4. **Robots.txt**: Websites often use a `robots.txt` file to indicate which parts of the site can be crawled by web crawlers. While this file is not legally binding, it is considered good practice to respect the directives specified in `robots.txt`.

All in all the basic rule of thumb is to keep scraping to a minimum to not overload the server.
Here are some nerds arguing if its legal or not ["reddit link"](https://www.reddit.com/r/webscraping/comments/yrs5eq/can_you_just_scrape_any_website/)

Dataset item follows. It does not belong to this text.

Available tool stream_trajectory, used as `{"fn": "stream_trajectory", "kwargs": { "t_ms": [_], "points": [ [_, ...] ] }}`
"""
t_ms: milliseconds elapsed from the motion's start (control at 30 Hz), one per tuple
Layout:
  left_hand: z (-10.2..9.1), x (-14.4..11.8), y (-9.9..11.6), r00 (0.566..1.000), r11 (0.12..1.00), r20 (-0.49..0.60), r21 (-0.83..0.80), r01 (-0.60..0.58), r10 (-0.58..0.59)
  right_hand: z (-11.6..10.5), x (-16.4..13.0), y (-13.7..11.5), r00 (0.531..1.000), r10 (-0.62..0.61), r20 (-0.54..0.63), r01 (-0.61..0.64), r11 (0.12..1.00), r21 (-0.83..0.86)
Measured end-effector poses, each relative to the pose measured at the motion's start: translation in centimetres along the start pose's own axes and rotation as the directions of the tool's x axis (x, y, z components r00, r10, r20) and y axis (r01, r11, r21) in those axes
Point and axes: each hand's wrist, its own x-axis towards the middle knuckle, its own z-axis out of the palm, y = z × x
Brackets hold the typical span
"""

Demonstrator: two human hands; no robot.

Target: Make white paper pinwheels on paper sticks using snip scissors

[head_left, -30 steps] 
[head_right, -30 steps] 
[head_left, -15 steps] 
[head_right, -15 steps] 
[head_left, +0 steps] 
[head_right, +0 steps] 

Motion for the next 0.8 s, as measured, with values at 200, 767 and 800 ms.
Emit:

### 3.3 Get useful information from the HTML content

Now that we have this output we would want to do something useful with it like extracting the data from the the printed content. BeautifulSoup comes in clutch here. It allows us to specify what we want to extract from the HTML content using various methods like `find()`, `find_all()`, and `select()`.

In [None]:
# Find the first <h2> tag
first_h2 = soup.find('h2') 
# the h tag is used to define the header of a page 
# the number after the h indicates the size of the header
if first_h2:
    print(first_h2.text)
else:
    print('No <h2> tag found')

print('----------------------')

# find the next <h2> tag
next_h2 = first_h2.find_next('h2')
if next_h2:
    print(next_h2.text)
else:
    print('No next <h2> tag found')

print('----------------------')

# Find all <p> tags
all_p_tags = soup.find_all(['p']) # here we can also add more things to the list
# the p tag is used to define a paragraph
# using this we will find all the paragraphs in the page
for p in all_p_tags:
    print(p.text)

In [None]:
# Use the select method to find all <p> tags with a specific class
selected_paragraphs = soup.select('p.some-class')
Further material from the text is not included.